Die Welt hält weiter den Atem an. Noch immer stehen über 100'000 kampfbereite russische Soldaten an der Grenze zur Ukraine. Noch immer laufen die Drähte der Diplomatie heiss. Eine Einigung zwischen Russland und den Nato-Staaten scheint allerdings nicht in Sicht.
Der Kreml duldet weiterhin keine Nato-Truppen an seinen Grenzen, schon gar nicht in der Ukraine. Der Westen aber will weder auf eine Osterweiterung des Verteidigungsbündnisses verzichten, noch zieht er Streitkräfte aus den östlichen Bündnisstaaten ab. Die Angst vor einem Krieg wächst. Noch am Freitag warnte US-Präsident Joe Biden in einem Telefonat mit dem ukrainischen Amtskollegen Wolodymyr Selenskyi, Russland könne noch im Februar einmarschieren.
Xi Jinping bezeichnet Putin als «alten Freund»
Eine verzwickte Lage, die auch für China zunehmend unbequem ist. Denn am 4. Februar beginnen die Olympischen Winterspiele. Und sie sind schon jetzt von politischen Boykotts überschattet. Demokratische Staaten wie USA, Kanada, Australien, Japan, Grossbritannien, Dänemark, Litauen und Estland wollen keine politischen Repräsentanten zur Eröffnungsfeier nach Peking schicken – aus Protest gegen die Menschenrechtsverletzungen im Land.
Ein Krieg im Osten Europas würde den glanzvollen Auftritt der aufstrebenden Supermacht China endgültig verderben. Daher, so vermuten Analysten gegenüber Bloomberg, wird Wladimir Putin keinen Einmarsch in die Ukraine wagen, solange die Olympiade läuft. Denn China ist der mächtigste Verbündete der Russen und ein starker Handelspartner. Dessen Präsident Xi Jinping bezeichnete Putin noch Mitte Dezember 2021 als «alten Freund». Der würde der Kreml-Chef wohl auch bleiben wollen, meinen die Experten. Putin plant jedenfalls, der olympischen Eröffnungsfeier am 4. Februar demonstrativ beizuwohnen.

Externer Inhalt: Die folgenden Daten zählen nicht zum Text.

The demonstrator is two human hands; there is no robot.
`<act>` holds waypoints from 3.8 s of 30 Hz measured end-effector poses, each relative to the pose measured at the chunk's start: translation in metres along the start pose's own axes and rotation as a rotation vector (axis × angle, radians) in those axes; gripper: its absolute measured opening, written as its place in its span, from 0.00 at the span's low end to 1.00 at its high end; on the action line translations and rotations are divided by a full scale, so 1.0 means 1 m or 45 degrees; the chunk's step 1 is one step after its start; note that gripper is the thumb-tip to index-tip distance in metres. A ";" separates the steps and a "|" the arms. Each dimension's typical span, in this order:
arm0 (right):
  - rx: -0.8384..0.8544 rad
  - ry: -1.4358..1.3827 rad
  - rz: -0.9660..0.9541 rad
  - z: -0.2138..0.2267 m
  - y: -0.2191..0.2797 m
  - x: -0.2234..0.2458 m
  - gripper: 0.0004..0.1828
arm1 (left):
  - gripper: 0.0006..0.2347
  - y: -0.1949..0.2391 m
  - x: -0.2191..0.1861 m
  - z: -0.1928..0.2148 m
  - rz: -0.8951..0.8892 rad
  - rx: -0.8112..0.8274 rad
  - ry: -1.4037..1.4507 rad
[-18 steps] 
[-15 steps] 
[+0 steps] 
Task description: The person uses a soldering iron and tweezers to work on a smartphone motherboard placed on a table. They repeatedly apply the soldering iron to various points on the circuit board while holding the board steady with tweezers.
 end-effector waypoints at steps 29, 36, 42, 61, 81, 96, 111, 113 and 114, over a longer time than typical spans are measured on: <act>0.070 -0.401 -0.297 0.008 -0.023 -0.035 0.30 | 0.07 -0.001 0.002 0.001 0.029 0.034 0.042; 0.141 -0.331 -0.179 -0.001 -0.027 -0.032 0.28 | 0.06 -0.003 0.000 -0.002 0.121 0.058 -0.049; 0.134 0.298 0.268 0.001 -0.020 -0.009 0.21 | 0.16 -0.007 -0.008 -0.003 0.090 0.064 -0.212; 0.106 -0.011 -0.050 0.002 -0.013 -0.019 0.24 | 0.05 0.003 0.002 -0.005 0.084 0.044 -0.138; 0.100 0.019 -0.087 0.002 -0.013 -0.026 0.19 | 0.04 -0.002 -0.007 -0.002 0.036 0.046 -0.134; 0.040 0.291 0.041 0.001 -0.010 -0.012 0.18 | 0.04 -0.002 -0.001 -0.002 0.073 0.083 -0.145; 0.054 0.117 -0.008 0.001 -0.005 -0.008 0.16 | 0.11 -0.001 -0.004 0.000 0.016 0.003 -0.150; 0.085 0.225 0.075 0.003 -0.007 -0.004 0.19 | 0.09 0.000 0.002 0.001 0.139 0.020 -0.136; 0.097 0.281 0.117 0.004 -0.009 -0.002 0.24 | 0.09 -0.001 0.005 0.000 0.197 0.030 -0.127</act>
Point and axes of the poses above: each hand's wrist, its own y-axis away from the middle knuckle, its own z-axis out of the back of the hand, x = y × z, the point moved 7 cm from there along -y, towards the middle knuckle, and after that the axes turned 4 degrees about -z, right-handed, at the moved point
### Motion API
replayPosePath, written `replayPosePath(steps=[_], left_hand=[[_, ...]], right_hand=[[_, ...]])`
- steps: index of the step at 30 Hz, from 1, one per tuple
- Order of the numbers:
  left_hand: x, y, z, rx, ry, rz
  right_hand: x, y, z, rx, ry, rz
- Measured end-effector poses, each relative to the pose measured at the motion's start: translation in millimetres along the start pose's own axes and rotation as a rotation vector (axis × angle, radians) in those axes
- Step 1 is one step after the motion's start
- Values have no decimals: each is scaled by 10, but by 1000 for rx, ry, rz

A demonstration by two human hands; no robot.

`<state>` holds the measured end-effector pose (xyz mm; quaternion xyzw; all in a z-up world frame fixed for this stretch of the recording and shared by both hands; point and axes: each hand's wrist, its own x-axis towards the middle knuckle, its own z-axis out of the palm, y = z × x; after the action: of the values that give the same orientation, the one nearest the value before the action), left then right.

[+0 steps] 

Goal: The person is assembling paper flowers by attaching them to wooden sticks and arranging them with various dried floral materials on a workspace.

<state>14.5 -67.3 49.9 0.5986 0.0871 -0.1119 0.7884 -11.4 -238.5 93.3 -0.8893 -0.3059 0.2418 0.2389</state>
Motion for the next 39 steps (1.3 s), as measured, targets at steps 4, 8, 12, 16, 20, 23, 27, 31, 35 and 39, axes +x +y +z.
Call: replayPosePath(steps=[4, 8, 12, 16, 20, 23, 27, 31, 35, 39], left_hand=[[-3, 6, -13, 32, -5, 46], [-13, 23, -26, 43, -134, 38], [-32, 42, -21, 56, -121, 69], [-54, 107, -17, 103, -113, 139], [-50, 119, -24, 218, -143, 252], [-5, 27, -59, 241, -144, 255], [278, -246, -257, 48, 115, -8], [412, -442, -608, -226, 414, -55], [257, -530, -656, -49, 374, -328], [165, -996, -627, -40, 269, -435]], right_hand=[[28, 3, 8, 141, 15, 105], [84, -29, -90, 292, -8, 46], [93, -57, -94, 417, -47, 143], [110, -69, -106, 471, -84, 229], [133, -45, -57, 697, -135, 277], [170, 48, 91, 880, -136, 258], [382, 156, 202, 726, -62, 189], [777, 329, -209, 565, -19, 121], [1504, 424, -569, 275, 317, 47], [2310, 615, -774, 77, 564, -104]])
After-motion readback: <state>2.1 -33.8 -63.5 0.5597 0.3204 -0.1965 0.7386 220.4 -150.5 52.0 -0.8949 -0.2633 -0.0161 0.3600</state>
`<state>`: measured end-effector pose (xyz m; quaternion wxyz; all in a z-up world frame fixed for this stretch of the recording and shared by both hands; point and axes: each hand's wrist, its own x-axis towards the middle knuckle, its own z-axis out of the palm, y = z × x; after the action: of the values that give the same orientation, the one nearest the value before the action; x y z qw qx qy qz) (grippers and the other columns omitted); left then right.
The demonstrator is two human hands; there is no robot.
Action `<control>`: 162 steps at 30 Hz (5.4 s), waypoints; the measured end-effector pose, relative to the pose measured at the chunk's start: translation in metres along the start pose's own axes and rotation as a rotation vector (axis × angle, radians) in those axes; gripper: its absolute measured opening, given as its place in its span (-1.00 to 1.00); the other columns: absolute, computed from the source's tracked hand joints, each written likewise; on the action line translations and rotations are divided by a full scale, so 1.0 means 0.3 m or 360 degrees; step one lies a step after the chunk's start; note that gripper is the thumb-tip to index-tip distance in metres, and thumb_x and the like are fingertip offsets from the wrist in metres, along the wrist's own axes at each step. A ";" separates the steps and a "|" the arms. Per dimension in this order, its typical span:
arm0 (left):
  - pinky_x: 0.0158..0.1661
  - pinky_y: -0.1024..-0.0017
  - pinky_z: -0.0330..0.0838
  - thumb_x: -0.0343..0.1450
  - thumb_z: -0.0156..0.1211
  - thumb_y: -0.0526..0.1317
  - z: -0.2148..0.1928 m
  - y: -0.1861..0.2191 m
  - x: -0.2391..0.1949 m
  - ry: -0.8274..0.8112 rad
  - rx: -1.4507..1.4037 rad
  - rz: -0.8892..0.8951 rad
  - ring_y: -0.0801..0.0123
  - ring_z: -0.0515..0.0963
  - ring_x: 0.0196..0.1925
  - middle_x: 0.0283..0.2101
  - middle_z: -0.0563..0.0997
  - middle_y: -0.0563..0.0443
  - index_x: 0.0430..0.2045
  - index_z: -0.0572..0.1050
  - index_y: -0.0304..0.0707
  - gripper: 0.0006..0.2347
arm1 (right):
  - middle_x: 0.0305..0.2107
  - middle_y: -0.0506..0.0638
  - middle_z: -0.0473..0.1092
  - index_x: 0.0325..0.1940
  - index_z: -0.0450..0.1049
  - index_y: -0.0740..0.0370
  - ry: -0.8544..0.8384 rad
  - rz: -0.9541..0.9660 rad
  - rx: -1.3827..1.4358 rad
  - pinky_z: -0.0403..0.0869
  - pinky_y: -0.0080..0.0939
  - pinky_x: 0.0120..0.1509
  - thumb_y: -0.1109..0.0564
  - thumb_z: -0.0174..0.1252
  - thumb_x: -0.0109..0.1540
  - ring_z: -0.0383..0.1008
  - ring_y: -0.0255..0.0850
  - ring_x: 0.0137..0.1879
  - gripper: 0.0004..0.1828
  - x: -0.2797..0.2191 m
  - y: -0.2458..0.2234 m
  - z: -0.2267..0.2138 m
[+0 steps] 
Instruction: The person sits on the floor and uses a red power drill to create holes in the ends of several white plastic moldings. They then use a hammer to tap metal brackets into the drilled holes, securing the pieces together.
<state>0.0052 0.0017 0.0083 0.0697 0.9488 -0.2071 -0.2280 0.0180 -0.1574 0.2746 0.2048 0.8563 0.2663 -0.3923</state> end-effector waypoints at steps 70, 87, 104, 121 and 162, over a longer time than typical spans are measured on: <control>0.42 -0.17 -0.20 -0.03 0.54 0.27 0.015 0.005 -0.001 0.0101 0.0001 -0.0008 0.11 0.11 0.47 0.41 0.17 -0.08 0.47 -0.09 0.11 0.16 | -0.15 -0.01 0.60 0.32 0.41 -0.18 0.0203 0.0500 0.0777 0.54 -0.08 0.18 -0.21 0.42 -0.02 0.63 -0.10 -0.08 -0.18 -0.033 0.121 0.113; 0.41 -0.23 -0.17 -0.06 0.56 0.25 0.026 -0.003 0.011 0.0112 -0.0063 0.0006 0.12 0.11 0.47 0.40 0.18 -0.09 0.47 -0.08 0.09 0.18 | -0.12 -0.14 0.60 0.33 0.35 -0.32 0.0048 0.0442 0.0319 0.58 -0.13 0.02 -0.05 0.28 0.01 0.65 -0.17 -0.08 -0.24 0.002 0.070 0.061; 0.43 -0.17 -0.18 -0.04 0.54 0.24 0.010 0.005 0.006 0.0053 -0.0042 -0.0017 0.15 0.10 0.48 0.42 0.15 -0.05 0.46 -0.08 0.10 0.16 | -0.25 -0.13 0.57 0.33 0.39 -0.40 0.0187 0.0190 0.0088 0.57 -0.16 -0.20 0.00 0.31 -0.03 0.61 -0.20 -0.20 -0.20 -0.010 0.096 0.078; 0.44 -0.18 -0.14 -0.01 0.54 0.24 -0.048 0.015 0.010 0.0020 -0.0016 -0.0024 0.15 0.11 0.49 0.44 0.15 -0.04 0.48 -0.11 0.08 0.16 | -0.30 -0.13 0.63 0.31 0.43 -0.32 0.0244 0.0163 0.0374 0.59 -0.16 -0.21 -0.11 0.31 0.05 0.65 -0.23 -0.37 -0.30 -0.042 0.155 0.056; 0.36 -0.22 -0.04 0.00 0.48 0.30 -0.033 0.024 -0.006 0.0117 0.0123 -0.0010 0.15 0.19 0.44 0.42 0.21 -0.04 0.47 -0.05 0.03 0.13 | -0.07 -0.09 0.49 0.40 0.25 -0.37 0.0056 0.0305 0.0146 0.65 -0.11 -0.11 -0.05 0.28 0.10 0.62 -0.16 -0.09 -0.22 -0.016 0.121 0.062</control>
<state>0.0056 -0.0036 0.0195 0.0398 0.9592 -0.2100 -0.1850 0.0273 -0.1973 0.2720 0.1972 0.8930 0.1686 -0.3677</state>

Panzer könnten im Schlamm versinken
Während einer Pressekonferenz am 14. Januar 2022 erinnerte der Sprecher des chinesischen Aussenministeriums an die traditionelle olympische Waffenstillstandsresolution der Vereinten Nationen, die sieben Tage vor Beginn der Olympischen Winterspiele bis sieben Tage nach dem Ende der Winter Paralympics andauere. Das würde bedeuten: Bis zum 27. März 2022 müsste der Kreml-Chef die Füsse stillhalten.
Militärisch-strategisch würde die Pause den Einmarsch erschweren. Denn Russlands Panzer rollen am besten über vereisten Boden. Im Frühjahr jedoch taut es und dann würde das schwere Gerät im Schlamm versinken.
Ukraine-Konflikt auch Thema beim Uno-Sicherheitsrat
Unterdessen geht das Säbelrasseln weiter. Während die USA mit einem Antrag zum Ukraine-Konflikt den Uno-Sicherheitsrat bemühen, fordert der russische Aussenminister Sergei Lawrow von der Organisation für Sicherheit und Zusammenarbeit in Europa (OSZE) Antworten auf Fragen zur Sicherheit in Europa.
«Wenn unsere Versuche, gegenseitig annehmbare Prinzipien einer Gewährleistung der Sicherheit in Europa zu vereinbaren, kein Ergebnis bringen, dann werden wir Massnahmen ergreifen», warnt Lawrow. Der Westen droht bei einem Truppeneinmarsch mit schweren Sanktionen. Und, wie US-Präsident Joe Biden gegenüber dem ukrainischen Regierungschef Wolodymyr Selenskyj wiederholt betonte, man werde die Ukraine militärisch und finanziell unterstützen. US-Truppen stünden schon bereit.